Of course, trying to disentangle those two is always a right mess. Ask Henry VIII. It ain' easy.
But this is why I'm so damn curious about it. Even the New Yorker gets it:
The story of U2 might be this: having begun as a band that was uncertain about the idea of pursuing a life of faith through music, they have resolved that uncertainty. Their thin ecclesiology has become thick. Today, they are their own faith community; they even have a philanthropic arm, which has improved the lives of millions of people. They know they made the right choice, and they seem happy. Possibly, their growing comfort is bad for their art.

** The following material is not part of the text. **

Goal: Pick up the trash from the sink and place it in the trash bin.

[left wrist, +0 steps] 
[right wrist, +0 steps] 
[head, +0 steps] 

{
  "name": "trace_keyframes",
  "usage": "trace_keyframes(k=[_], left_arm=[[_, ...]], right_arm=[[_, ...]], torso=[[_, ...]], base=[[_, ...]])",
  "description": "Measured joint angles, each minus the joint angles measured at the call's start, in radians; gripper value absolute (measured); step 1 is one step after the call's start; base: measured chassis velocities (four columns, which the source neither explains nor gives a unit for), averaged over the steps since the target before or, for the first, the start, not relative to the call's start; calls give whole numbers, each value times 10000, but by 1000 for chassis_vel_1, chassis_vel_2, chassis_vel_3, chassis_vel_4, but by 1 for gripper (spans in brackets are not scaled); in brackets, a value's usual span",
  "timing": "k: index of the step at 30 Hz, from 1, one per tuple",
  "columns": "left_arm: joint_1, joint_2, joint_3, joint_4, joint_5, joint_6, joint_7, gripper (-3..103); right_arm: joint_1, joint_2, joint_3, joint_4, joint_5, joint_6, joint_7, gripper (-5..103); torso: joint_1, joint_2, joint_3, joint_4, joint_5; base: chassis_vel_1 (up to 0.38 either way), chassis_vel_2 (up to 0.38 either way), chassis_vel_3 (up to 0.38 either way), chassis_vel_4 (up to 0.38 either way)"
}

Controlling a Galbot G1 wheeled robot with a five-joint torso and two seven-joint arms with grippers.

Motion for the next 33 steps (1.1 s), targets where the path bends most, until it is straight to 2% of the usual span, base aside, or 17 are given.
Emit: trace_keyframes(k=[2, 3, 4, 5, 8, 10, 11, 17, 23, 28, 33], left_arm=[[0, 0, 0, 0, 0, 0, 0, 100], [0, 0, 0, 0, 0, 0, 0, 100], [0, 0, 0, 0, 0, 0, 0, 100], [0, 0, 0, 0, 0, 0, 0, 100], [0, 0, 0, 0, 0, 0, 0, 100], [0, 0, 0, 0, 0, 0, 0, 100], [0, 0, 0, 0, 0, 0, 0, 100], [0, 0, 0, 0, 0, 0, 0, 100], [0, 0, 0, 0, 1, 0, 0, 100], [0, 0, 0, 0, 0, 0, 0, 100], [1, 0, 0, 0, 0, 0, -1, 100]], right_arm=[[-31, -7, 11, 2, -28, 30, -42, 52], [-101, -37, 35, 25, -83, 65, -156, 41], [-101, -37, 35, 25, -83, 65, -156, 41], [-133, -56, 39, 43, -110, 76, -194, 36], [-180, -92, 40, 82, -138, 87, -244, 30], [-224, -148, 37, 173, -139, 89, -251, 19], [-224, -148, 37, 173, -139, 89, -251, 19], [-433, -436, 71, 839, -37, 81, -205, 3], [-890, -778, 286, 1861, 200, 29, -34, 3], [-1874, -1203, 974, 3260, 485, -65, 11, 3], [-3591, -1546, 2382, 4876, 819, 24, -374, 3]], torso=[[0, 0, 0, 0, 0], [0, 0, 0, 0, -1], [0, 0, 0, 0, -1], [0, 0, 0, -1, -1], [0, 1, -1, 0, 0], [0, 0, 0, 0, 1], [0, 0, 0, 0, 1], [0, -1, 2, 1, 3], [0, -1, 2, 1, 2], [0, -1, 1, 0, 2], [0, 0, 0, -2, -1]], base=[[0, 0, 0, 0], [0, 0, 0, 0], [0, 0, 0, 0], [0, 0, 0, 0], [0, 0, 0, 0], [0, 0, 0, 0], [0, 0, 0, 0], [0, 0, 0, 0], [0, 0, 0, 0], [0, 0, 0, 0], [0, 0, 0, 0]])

But how long could they have kept singing the same song of yearning and doubt? “I waited patiently for the Lord,” Bono sings, in the band’s version of Psalm 40. “He inclined and heard my cry.”
Yeah. There
it is. And the connection to the new album? Here: "It expresses a
particular combination of faith and disquiet, exaltation and
desperation, that is too spiritual for rock but too strange for
church—classic U2."
Right. There.
There
is our "authenticity." There is the new ecclesiology that we see
emerging. It is not an institution in the brick and mortar sense. No, it
is an aesthetic. It is "authenticity' that is too spiritual for rock (the pure market) but too strange for church (sorry, Pope Francis).
What we're seeing is four guys from Ireland with way the hell too much money showing us what we have been wanting all along: a new way of being the institutional church.